May 13, 2009
Lessons Learned..... The Santa Barbara Wildfires
A bold reminder of just how much we have to be thankful for......... following is a letter from a dear friend who lives in a peaceful yurt just outside of Santa Barbara.
Just wanted to check in with you all. Melissa and I are safe, our yurt is still standing, and the Jesusita Fire still smolders along less than a mile from our house, the third major fire in Santa Barbara since July. Now after five days it is nearly contained, about 80 homes destroyed and 9,000 acres of the front country I drive through every day scorched.
What kind of lessons are to be learned? We can choose to be victims or we can understand that events happen for us, not to us. For me, it was yet another reminder that things don’t matter, and as a community we are stronger for the experience. Three days into the fire, after long days of logistics with the Red Cross in setting up our emergency shelters and evacuating our headquarters, the winds changed and the fire ravaged up the mountain towards our little home under the oak trees. I hadn’t been there since the fire started several days before, but made it back before the flames closed off the road, pulling into the driveway and seeing the 7 beautiful people that Melissa and I share this land with, all of them sitting on the rocks and watching the oncoming flames. We held some beautiful moments that I thought would be the last moments together on that healing piece of land we call home.
I was there to pack. Down the trail to the yurt I felt calm and collected, a man with a job to do and the confidence to get it done with grace. I said goodbye to so many things, to the outdoor shower, to the new shelves I just put up and all the beautiful glass jars that line the insides of our tiny little kitchen cabin. Inside the yurt I packed a small load of my favorite books, clothes, and practical things for what I thought would be a future without a home. All that light-weight packing I’ve done for my travels came in handy as I took only small things, a few good shirts and pants, some photos, my grandfather’s cufflinks, and felt relieved to see all the rest go. The essentials just stood out and everything else seemed to be in black and white. Home Depot tools that never really worked well, old work pants that just took up space, free stuff that I probably shouldn’t have thrown in the back of my pickup. It was a relief knowing these things that surround me about to be set free to the sleeping giant that had just woken up in our backyard…
We loaded up Luna’s precious things too, and went in to give Gregory, Jason, Mari, Ishmiel, Patra and the boys goodbyes. They were having a last supper, with chicken on the grill and apocalypse about two miles away. It was beautiful. We all have different ways of dealing with things, and there should be space for everyone to do as they choose.
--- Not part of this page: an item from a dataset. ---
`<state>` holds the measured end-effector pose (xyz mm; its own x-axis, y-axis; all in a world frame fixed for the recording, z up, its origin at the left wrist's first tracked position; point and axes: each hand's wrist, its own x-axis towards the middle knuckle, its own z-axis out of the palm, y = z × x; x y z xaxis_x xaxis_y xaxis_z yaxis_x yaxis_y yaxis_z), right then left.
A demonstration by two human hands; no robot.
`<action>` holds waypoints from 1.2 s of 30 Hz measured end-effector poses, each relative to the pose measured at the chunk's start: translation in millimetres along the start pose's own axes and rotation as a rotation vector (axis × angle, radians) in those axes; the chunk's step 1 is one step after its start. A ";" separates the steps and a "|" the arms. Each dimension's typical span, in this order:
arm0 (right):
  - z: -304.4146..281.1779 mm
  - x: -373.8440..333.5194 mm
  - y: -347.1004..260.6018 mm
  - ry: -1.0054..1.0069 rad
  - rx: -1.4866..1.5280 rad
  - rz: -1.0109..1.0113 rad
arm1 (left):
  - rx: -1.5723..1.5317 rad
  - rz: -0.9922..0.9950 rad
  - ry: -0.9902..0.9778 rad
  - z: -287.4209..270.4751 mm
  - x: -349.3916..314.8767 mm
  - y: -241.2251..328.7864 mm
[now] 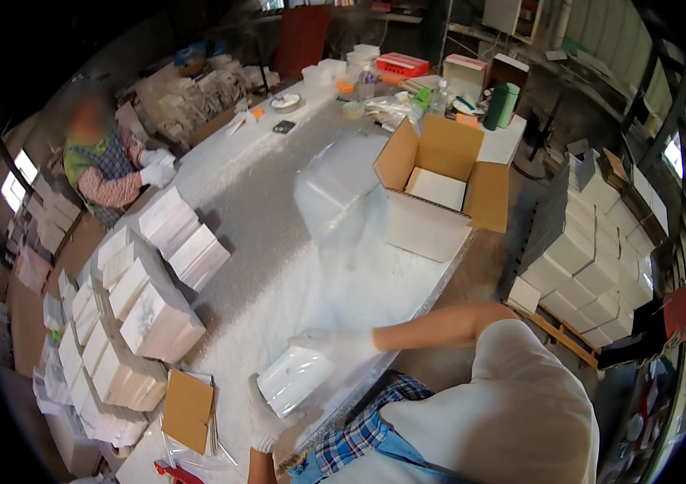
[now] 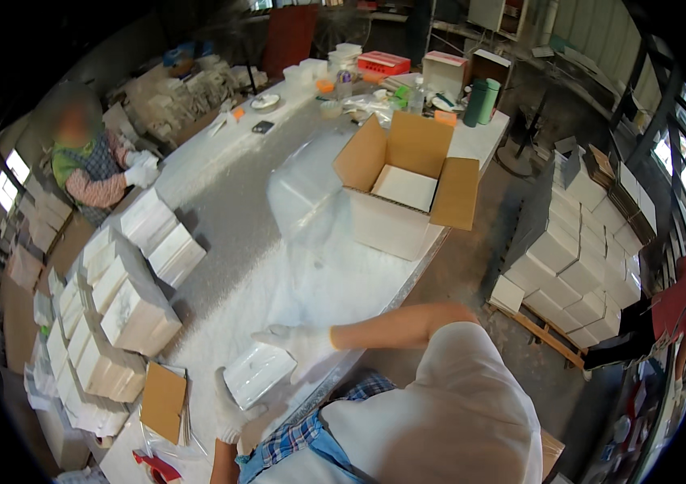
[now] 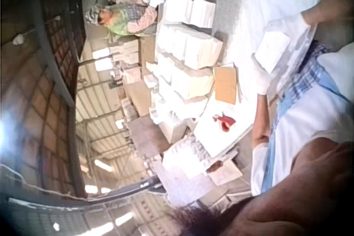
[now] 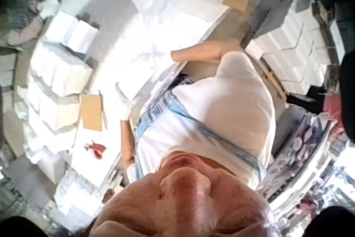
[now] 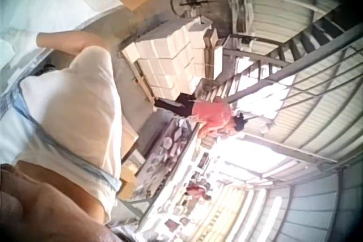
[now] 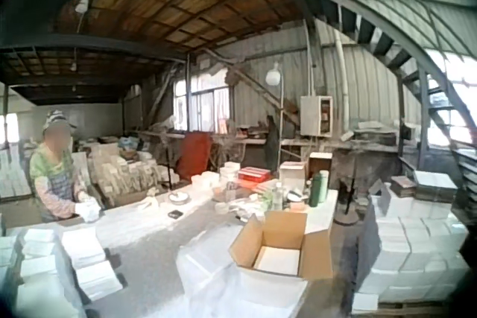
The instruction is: The person wraps rectangular white tiles in plastic wrap at a workbench. They pick up tiles, wrap them, and place them into a cardboard box. Another person is visible in the background working at a separate station.
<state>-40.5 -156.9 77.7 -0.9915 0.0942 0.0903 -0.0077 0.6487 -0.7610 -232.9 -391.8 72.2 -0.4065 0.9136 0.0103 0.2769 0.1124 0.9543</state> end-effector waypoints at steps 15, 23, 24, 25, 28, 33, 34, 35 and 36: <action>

It reminded me of the symphony playing as the Titanic went down, but I was on the team that needed to help take care of all the people fleeing on lifeboats.
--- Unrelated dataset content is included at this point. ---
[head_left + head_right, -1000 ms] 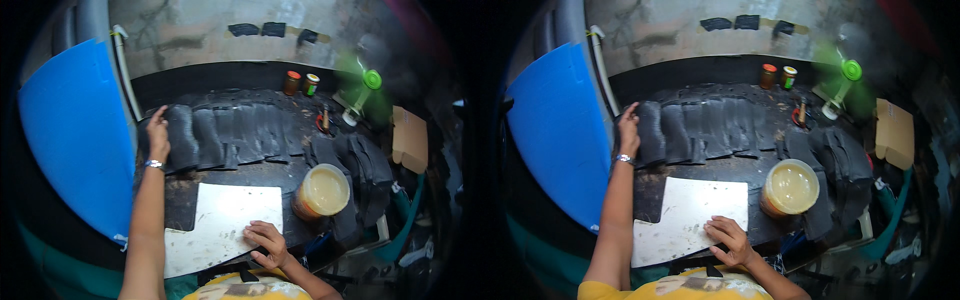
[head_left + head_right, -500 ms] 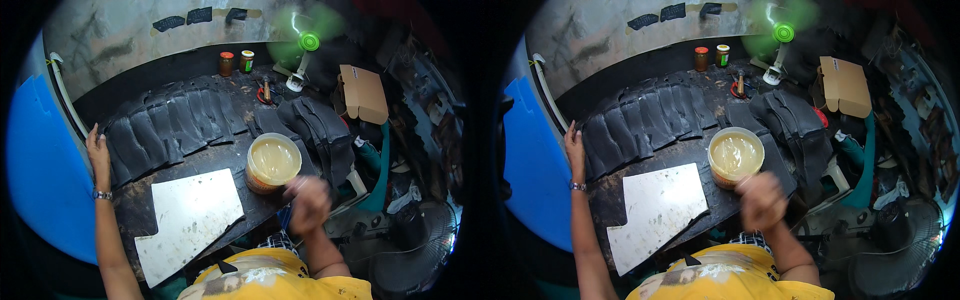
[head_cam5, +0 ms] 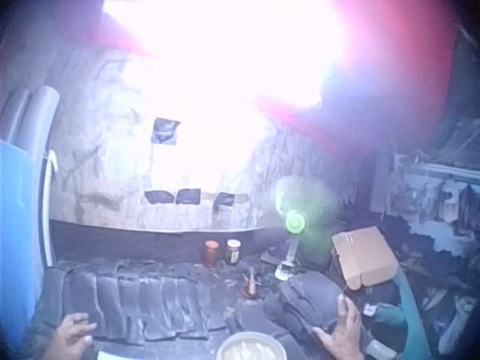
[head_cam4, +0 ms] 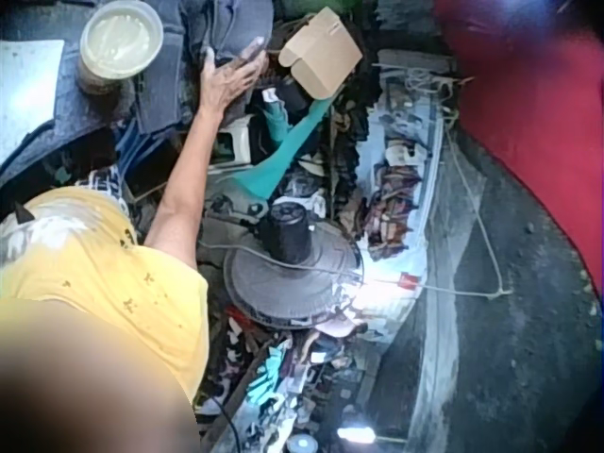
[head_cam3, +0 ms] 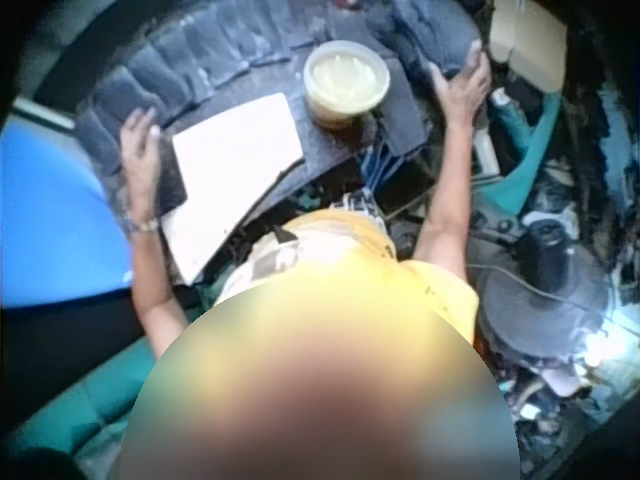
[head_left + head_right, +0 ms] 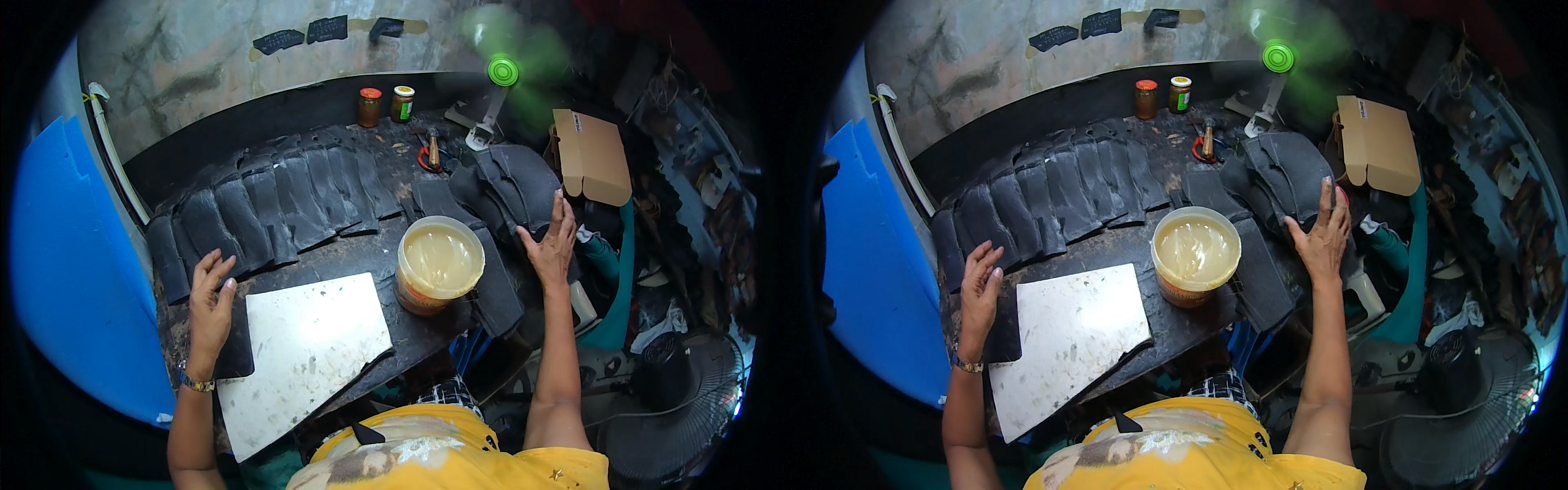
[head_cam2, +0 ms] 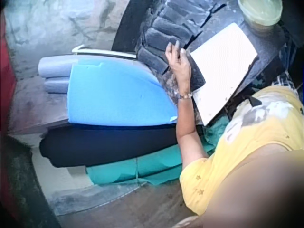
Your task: The person repeatedly picks up black rubber pieces, applies a white paste from a container onto their surfaces, and places them back on the table. The process is repeated for multiple pieces in a consistent sequence.
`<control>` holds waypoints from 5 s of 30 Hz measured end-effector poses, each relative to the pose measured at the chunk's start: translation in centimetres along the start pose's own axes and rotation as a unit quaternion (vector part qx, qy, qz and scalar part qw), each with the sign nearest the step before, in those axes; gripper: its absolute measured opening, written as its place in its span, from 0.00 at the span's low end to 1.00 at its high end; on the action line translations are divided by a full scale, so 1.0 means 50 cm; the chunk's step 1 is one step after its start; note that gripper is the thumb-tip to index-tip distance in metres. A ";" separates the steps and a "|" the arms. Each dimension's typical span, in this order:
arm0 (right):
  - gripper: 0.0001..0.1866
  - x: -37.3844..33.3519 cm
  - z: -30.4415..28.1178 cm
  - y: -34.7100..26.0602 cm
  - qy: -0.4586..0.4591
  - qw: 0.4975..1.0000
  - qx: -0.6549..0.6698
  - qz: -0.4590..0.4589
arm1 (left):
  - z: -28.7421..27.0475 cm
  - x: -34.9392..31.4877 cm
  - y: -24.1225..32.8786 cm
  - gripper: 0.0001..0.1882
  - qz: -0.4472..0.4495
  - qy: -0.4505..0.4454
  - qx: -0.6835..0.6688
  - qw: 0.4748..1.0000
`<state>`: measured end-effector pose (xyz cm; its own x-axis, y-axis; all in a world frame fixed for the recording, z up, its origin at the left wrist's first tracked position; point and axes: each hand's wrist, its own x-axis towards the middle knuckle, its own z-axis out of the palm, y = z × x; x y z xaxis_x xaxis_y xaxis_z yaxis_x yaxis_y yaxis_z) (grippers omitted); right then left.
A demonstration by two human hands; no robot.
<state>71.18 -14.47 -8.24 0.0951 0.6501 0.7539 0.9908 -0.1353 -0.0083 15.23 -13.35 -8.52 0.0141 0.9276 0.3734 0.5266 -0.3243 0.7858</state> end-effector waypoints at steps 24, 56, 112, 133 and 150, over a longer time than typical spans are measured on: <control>0.48 0.174 -0.252 -0.082 0.060 0.964 0.257 -0.042 | -0.007 -0.064 0.101 0.22 -0.031 -0.266 -0.167 0.949; 0.38 0.089 -0.158 -0.367 -0.246 0.951 0.173 -0.067 | -0.035 -0.136 0.155 0.61 0.060 -0.227 0.282 0.930; 0.29 -0.211 -0.113 -0.577 -0.305 0.861 0.286 -0.289 | 0.030 -0.176 0.065 0.58 0.031 -0.216 0.173 0.961; 0.27 0.048 -0.231 -0.420 -0.212 0.974 0.071 -0.037 | 0.030 -0.185 0.071 0.49 0.134 -0.137 0.188 0.963; 0.31 -0.131 -0.103 -0.566 -0.314 0.891 0.223 -0.241 | 0.032 -0.180 0.070 0.51 0.095 -0.146 0.174 0.969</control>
<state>42.02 -18.75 -9.53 -0.4547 0.8614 0.2262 0.8579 0.4919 -0.1487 18.31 -22.54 -9.92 0.3511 0.8871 0.2997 0.7455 -0.4585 0.4838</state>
When I came down the hill flames were jumping over the highway as we took the last back-road possible towards town. My job at the Red Cross is to help plan and prepare for disasters, so this really was the moment I had been waiting for. When we got back to the temporary HQ, the sherrif’s department had just told my boss that Santa Barbara was completely f’d, so I started gearing up to manage the biggest shelter we had in the county while Melissa got started registering people. Flames were breaking out everywhere and 30,000 people were under mandatory evacuation. Panic and ash—everywhere. Over the next few hours there was such a river of evacuees coming in for relief that we quickly ran out of cots and blankets. So many elderly came in the doors that we had to wake up healthy-looking people and ask them to lay on the floor for the seniors to have a cot to sleep on, probably the toughest job I’ve ever had. Imagine walking up and down the isles of cots with the twisted power of asking people to give up their bed when they might have just lost their house. After repeatedly demanding more cots at the shelter I was told that the entire city might be evacuated and that priorities were shifting from getting people cots and blankets to simply getting them a bottle of water and a roof over their heads. The news felt like I had fallen on my face. All of Santa Barbara was on its way over.
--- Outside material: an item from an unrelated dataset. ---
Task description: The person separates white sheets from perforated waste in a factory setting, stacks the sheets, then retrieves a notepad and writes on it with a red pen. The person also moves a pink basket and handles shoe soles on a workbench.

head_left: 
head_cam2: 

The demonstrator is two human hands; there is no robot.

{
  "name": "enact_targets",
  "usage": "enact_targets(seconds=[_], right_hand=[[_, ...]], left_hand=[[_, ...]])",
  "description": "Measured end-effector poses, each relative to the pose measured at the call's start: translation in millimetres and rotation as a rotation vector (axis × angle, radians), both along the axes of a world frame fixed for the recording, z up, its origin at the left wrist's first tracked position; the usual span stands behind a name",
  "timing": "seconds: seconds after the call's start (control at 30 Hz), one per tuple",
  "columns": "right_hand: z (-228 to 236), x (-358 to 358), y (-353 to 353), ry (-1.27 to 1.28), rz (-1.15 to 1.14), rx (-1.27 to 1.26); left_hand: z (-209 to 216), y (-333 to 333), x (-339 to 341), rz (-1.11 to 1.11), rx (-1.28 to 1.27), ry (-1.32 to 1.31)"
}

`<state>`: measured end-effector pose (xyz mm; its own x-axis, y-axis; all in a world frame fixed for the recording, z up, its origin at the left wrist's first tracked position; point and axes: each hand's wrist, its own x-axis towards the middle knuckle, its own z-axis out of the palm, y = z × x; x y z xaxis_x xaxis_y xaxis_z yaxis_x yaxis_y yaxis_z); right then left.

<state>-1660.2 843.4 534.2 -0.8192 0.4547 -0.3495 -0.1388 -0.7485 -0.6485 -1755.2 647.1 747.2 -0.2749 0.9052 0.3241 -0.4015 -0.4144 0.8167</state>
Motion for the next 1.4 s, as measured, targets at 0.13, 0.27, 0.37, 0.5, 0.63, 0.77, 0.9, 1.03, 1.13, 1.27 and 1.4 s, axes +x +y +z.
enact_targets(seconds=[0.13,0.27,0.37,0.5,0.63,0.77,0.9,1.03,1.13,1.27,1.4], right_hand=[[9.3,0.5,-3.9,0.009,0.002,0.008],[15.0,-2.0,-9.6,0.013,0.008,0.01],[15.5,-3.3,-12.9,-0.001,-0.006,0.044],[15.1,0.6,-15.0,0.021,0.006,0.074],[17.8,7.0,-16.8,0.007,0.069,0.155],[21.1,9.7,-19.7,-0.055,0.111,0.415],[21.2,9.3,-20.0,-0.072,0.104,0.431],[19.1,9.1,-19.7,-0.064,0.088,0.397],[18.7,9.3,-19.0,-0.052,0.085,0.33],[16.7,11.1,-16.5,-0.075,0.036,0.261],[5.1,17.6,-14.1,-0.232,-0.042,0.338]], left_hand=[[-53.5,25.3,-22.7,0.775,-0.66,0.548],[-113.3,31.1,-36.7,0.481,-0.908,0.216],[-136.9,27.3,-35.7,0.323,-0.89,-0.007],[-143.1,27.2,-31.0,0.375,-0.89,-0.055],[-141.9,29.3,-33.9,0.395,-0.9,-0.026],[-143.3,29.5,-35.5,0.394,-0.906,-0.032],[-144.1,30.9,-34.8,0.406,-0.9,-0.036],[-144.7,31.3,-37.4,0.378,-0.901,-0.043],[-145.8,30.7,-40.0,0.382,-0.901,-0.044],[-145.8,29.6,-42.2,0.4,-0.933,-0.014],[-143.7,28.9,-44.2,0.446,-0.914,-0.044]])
In the end, only six hundred showed up, and by the time I met Melissa to sleep in my truck at 6am it seemed we had avoided the worst predictions. It really all felt like a dream. At one point I visited the health department’s special-needs shelter across campus to plea for spare cots or blankets for my people. It was another world entirely. I had just come from a place where I was ripping off pads from volleyball poles to give desperate folks something to rest on and before me were a hundred unused cots and blankets, the room quite, calm, and serene…then I was told they were all reserved for law enforcement that were going to be arriving later. I felt like a dad begging for food for my kids at a soup kitchen after hours. The guy gave me half a box of blankets and I looked him in the eyes and said, “I’m asking you one more time for the rest of those blankets.” It was an intense moment, I felt like Clint Eastwood.
Just before sunrise the rest of the cots showed up, and by morning everyone was asleep in their own bed. I still didn’t know if our home was standing but in a way was too tired to care. A few more nights of waiting and we heard the good news. Now the roads are open and Melissa and I are home, tired, but safe.